Definition
For more information on lifting and enlarging a breast that is sagging; click
this to read an in-depth article written by Prof. Kirwan: Simultaneous
Peri-AreolarMastopexy /Breast Augmentation Paper.
Age
Breasts can sag after weight loss or pregnancy (especially with breast
feeding). Sometimes they develop with poor support. Age for the procedure
is from late adolescence and older.
Surgical technique
A standard breast lift has four components:
1.The areola is reduced in size.
2.The breast tissue is repositioned or suspended
3.The nipple and areola are elevated.
4.The extra skin and some breast tissue is removed and a new skin and
breast tissue "brassiere" is fashioned. The final scar is T-shaped with a
vertical limb extending below the areola to the crease below the breast
and a horizontal limb beneath the breast. The scar continues around the
new areola.
Short Scar Techniques (vertical scar and short horizontal scar)
The “old fashioned” way of doing a breast reduction involved support of the
nipple on a base or pedicle of tissue from the lower part of the breast. Over
time this pedicle would fall and the nipple would point upwards (known as “star-gazing”) and the breast would “bottom-out”.
Ivo Pitanguy from Rio de Janeiro pioneered the concept of using the upper
breast to move the nipple whilst removing the lower breast as a “Keel”
resection to prevent “bottoming-out”. Other pioneers such as Claude Lassus
from Nice, France, have further advanced this technique to eliminate the
horizontal scar beneath the breast or reduce its length.
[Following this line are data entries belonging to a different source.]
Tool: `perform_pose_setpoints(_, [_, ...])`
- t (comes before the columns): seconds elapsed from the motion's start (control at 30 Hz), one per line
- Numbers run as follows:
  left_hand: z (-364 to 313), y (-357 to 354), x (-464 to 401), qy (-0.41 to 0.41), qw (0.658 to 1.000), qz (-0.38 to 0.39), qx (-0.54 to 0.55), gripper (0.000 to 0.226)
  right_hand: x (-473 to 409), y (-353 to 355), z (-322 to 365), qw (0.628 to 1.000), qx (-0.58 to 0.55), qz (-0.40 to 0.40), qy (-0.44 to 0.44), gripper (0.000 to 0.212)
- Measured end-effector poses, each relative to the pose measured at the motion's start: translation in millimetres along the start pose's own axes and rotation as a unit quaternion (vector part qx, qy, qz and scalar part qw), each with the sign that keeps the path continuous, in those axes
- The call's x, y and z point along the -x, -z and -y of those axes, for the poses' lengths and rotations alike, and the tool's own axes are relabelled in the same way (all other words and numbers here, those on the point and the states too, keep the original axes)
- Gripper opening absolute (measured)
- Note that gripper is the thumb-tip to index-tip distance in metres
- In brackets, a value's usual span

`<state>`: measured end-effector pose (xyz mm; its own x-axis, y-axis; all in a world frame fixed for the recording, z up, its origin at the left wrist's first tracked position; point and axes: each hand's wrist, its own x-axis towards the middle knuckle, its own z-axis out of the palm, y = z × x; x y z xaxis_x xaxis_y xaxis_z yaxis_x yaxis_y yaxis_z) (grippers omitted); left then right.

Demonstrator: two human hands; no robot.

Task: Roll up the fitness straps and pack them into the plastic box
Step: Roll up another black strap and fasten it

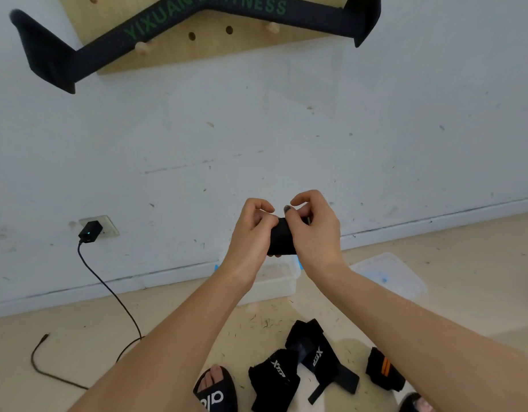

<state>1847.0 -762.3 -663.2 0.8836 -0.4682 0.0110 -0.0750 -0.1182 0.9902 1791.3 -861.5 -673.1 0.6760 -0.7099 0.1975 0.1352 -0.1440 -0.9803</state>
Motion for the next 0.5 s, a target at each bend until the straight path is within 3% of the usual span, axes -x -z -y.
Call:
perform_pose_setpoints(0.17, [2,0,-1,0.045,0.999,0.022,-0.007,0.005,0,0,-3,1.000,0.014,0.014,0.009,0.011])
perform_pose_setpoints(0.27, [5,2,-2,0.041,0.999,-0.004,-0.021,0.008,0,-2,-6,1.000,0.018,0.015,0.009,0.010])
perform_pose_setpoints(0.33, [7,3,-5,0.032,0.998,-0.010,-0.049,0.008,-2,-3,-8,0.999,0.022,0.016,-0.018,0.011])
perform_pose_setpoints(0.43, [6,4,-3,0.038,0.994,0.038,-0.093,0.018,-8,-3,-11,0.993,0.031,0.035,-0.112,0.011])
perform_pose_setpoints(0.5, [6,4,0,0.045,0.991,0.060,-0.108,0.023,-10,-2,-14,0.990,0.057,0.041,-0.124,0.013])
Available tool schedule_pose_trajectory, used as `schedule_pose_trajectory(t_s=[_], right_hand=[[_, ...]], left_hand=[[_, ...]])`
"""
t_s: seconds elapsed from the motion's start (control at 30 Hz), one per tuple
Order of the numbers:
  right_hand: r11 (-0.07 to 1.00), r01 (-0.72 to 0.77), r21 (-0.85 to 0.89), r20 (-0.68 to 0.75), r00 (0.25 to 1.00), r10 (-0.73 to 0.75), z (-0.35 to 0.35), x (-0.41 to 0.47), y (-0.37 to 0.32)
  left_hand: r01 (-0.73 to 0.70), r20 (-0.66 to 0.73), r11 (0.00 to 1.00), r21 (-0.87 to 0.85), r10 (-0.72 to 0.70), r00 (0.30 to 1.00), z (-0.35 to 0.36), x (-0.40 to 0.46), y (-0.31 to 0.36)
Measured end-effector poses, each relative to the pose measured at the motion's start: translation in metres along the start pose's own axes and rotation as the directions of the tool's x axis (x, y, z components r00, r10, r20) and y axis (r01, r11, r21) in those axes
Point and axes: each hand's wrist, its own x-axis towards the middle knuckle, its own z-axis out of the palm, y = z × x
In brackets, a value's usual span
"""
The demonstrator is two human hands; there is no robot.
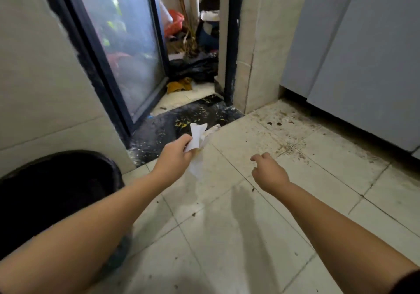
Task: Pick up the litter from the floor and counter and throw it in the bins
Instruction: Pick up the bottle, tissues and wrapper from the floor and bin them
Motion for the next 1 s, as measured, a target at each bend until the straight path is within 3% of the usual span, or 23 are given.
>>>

This technique is ideal for the small to medium enlarged (hyper-trophic breast)
and gives a “perky” shape with less risk of bottoming out over time.
Prof. Kirwan now utilizes this technique in his breast lifts and reductions. He
also combines the technique with a peri-areolar mastopexy which allows more
tissue to be gathered around the areola and reduce the excess in the lower
part of the breast thus reducing the length of or eliminating entirely the
horizontal scar in the crease beneath the breast.
In the case of a breast-lift or mastopexy without an implant, Prof. Kirwan is
using the lower part of the breast as an “autogenous” (patient’s own tissue)
breast implant, to give upper fullness to the breast.
For more information on Auto-augmentation see: http://www.surgicalbreastenhancement.com/autoaug.htm.
The final scar is limited either to a “lollipop” configuration alone (around the
areolar and a vertical component from the areolar to the crease under the
breast or to a lollipop shape plus a short horizontal component which is
hidden beneath the breast and does not extend to the visible part of the
décolleté or" the outer part of the chest where it might be visible as a
widened scar and be impossible to hide with revealing clothing.
Dr Kirwan will present his “Lollipop Mastopexy” at the upcoming meeting
of the International Society of Plastic and Reconstructive Surgery in Sydney,
Australia on August 14, 2003.
Philosophy
To create a teardrop-shaped breast with thin scars that turn white and are
almost unnoticeable.
Surgical time and recovery
Surgery takes 3-4 hours. There are no drains. A soft wrap is placed around
the breasts after surgery. All sutures are removed by the seventh day. The
patient can go back to work in 7 days. Light exercise is permitted after 14
days. Normal activities can be resumed in 21 days.
Related procedures
Liposuction to contour the shape better where it extends under the arms.